Collected data entries:
====
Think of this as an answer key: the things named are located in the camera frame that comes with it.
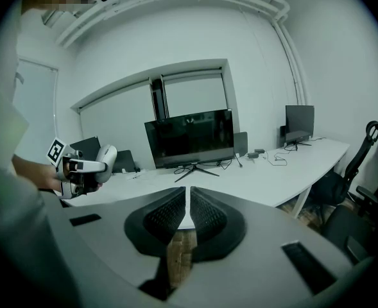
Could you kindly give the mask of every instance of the monitor leg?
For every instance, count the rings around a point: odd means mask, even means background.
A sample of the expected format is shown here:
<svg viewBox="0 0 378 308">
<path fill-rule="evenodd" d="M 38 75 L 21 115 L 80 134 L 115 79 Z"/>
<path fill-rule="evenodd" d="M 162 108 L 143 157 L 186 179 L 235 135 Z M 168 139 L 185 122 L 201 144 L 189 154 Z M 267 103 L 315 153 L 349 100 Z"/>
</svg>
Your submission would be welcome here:
<svg viewBox="0 0 378 308">
<path fill-rule="evenodd" d="M 190 175 L 191 173 L 195 172 L 195 171 L 200 171 L 202 173 L 207 173 L 208 175 L 212 175 L 212 176 L 216 176 L 216 177 L 220 177 L 219 175 L 217 175 L 216 173 L 212 173 L 210 171 L 206 171 L 206 170 L 203 170 L 203 169 L 200 169 L 199 167 L 197 166 L 193 166 L 192 170 L 188 171 L 186 174 L 184 174 L 183 176 L 181 176 L 178 180 L 175 181 L 178 182 L 179 180 L 183 179 L 184 177 L 187 177 L 188 175 Z"/>
</svg>

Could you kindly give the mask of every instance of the chair seat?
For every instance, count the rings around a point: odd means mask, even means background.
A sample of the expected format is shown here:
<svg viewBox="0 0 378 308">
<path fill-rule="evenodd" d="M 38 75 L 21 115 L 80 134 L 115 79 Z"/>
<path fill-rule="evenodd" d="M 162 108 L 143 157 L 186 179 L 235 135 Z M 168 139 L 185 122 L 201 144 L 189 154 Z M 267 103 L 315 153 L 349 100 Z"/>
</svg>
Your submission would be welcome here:
<svg viewBox="0 0 378 308">
<path fill-rule="evenodd" d="M 311 187 L 310 197 L 324 204 L 335 205 L 340 203 L 334 201 L 333 191 L 334 186 L 342 179 L 343 177 L 335 172 L 327 173 Z"/>
<path fill-rule="evenodd" d="M 352 236 L 368 253 L 372 254 L 372 234 L 371 226 L 363 218 L 343 205 L 336 207 L 322 231 L 322 235 L 325 238 L 349 257 L 350 255 L 346 248 L 348 236 Z"/>
</svg>

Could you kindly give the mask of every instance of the table leg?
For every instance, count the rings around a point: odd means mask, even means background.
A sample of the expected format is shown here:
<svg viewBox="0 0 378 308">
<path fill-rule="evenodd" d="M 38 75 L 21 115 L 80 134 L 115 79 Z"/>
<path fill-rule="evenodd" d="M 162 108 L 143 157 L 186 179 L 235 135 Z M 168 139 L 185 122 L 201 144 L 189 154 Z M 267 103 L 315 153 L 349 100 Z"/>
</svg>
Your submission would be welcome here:
<svg viewBox="0 0 378 308">
<path fill-rule="evenodd" d="M 301 192 L 300 195 L 298 195 L 298 200 L 297 200 L 296 205 L 294 206 L 294 209 L 291 213 L 294 218 L 297 218 L 298 214 L 302 210 L 304 203 L 305 203 L 307 197 L 309 196 L 310 189 L 311 189 L 311 186 L 309 188 L 307 188 L 304 192 Z"/>
</svg>

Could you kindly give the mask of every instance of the black monitor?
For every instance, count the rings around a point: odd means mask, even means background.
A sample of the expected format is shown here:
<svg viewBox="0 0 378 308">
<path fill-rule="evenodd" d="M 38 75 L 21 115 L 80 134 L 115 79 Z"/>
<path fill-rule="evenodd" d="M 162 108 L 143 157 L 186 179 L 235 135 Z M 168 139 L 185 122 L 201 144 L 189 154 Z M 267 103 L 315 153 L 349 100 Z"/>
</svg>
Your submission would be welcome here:
<svg viewBox="0 0 378 308">
<path fill-rule="evenodd" d="M 157 169 L 230 160 L 234 156 L 231 110 L 170 117 L 144 125 Z"/>
<path fill-rule="evenodd" d="M 82 151 L 84 160 L 96 161 L 100 150 L 100 143 L 97 137 L 92 137 L 84 141 L 75 142 L 71 144 L 71 147 L 74 150 Z"/>
<path fill-rule="evenodd" d="M 314 106 L 286 106 L 286 143 L 306 141 L 314 132 Z"/>
</svg>

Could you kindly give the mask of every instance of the roller blind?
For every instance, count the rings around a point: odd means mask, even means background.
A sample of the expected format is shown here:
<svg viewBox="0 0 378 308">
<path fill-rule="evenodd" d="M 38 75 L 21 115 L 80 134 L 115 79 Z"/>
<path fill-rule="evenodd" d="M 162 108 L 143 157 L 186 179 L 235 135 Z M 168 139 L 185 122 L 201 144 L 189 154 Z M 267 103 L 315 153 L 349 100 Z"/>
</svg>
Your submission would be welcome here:
<svg viewBox="0 0 378 308">
<path fill-rule="evenodd" d="M 169 117 L 227 108 L 220 74 L 165 80 Z"/>
<path fill-rule="evenodd" d="M 47 151 L 56 136 L 55 69 L 19 60 L 17 72 L 24 83 L 16 83 L 13 105 L 29 123 L 15 154 L 33 162 L 50 164 Z"/>
<path fill-rule="evenodd" d="M 121 89 L 80 112 L 83 136 L 98 136 L 100 144 L 130 150 L 140 168 L 155 169 L 145 122 L 155 120 L 149 82 Z"/>
</svg>

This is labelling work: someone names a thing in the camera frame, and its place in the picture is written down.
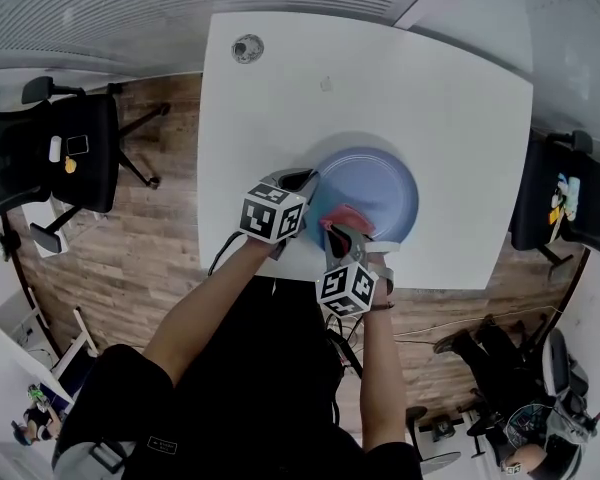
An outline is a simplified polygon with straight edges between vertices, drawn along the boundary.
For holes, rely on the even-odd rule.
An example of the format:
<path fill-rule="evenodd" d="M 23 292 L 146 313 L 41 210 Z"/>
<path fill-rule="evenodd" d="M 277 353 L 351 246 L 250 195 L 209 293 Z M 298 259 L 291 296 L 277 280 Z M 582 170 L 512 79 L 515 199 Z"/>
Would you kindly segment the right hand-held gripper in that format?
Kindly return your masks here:
<path fill-rule="evenodd" d="M 385 256 L 398 252 L 396 242 L 368 242 L 362 232 L 346 225 L 324 226 L 324 252 L 327 270 L 316 281 L 318 304 L 336 317 L 356 316 L 373 306 L 377 283 L 383 279 L 387 294 L 394 288 L 391 268 L 370 263 L 368 254 Z"/>

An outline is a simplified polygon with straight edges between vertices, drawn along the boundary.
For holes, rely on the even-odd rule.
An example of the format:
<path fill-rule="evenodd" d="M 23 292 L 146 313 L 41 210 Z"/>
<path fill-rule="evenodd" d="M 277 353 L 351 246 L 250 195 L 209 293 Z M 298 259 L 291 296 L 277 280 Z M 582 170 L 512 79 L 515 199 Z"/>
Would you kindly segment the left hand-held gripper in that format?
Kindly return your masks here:
<path fill-rule="evenodd" d="M 320 173 L 306 168 L 273 172 L 259 180 L 244 196 L 238 230 L 273 247 L 276 261 L 301 227 L 305 208 L 320 183 Z"/>

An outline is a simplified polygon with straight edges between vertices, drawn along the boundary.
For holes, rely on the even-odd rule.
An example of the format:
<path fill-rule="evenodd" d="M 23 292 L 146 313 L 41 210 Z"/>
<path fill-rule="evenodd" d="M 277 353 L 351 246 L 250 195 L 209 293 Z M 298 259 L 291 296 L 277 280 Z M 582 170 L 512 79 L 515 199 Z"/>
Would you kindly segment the pink cloth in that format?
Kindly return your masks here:
<path fill-rule="evenodd" d="M 354 240 L 362 243 L 370 240 L 374 225 L 359 211 L 348 204 L 341 204 L 319 220 L 325 232 L 326 242 L 336 259 L 343 259 L 352 252 Z"/>

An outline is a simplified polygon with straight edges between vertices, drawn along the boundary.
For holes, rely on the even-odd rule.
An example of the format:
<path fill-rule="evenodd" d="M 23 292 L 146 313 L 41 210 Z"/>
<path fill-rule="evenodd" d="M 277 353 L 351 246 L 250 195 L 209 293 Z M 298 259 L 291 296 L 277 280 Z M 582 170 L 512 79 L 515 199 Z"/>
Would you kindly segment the big blue plate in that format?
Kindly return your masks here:
<path fill-rule="evenodd" d="M 316 167 L 319 185 L 305 215 L 306 235 L 324 247 L 320 220 L 348 204 L 374 226 L 375 241 L 403 242 L 416 221 L 419 194 L 404 163 L 377 148 L 352 147 L 336 152 Z"/>

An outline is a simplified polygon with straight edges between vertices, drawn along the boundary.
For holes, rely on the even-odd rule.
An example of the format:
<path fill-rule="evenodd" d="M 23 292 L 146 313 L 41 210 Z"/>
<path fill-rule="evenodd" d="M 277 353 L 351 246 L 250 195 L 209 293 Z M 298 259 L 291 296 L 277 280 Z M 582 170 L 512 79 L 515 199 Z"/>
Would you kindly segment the person's right forearm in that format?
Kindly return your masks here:
<path fill-rule="evenodd" d="M 405 441 L 406 388 L 388 310 L 366 313 L 360 390 L 362 446 L 366 452 Z"/>

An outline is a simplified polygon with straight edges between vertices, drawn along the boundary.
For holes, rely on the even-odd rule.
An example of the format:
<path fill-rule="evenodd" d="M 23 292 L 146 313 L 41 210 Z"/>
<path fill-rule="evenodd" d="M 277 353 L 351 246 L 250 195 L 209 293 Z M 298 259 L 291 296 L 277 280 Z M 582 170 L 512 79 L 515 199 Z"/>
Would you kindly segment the person's left forearm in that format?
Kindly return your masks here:
<path fill-rule="evenodd" d="M 249 238 L 163 318 L 143 355 L 176 385 L 204 350 L 274 246 Z"/>

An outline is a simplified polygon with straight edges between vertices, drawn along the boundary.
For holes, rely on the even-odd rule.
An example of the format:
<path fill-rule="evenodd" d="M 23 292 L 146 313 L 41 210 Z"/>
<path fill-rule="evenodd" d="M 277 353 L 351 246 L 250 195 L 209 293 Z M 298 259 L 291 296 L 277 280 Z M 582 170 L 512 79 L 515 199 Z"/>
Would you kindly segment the person's black clothing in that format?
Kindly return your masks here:
<path fill-rule="evenodd" d="M 126 345 L 96 360 L 54 480 L 422 480 L 405 443 L 334 420 L 342 376 L 313 287 L 256 277 L 178 382 Z"/>

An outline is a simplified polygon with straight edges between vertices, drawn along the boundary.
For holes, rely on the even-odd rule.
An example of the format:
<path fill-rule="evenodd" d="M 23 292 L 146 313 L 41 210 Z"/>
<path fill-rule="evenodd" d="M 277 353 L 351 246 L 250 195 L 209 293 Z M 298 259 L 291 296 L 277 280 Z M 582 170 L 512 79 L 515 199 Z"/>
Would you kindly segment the black office chair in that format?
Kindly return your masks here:
<path fill-rule="evenodd" d="M 521 184 L 509 225 L 511 244 L 518 251 L 536 250 L 551 264 L 549 276 L 572 260 L 550 250 L 560 238 L 600 253 L 600 162 L 592 156 L 593 140 L 584 131 L 542 135 L 531 131 Z M 551 198 L 558 174 L 581 180 L 577 216 L 549 224 Z"/>
<path fill-rule="evenodd" d="M 120 168 L 126 168 L 146 187 L 157 189 L 156 176 L 145 177 L 123 152 L 121 140 L 131 132 L 170 112 L 161 103 L 144 116 L 120 126 L 116 95 L 122 87 L 111 83 L 105 92 L 88 94 L 80 87 L 61 86 L 49 76 L 29 81 L 21 93 L 23 109 L 0 111 L 0 217 L 31 202 L 54 198 L 69 208 L 46 226 L 29 226 L 34 241 L 52 253 L 61 251 L 56 232 L 81 210 L 99 214 L 112 207 Z M 87 135 L 89 152 L 72 156 L 73 174 L 64 169 L 66 139 Z M 62 138 L 61 159 L 51 163 L 49 144 Z"/>

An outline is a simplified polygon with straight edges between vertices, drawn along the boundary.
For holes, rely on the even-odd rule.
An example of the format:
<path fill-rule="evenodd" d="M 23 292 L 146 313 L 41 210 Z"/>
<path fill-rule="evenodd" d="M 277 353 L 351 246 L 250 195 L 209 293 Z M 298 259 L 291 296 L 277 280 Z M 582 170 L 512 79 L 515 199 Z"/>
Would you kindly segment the white window blind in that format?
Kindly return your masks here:
<path fill-rule="evenodd" d="M 396 23 L 417 0 L 0 0 L 0 70 L 131 77 L 197 71 L 216 13 L 284 11 Z"/>

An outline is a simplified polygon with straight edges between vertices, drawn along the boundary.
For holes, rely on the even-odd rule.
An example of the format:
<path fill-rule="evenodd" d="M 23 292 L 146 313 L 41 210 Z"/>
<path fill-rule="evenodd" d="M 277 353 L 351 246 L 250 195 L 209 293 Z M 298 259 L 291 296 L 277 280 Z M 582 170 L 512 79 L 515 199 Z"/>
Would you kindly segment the white green bundle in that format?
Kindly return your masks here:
====
Assignment — Of the lines above, copy each that contains "chair".

Result —
Could you kindly give the mask of every instance of the chair seat?
Would you kindly segment the black office chair in that format?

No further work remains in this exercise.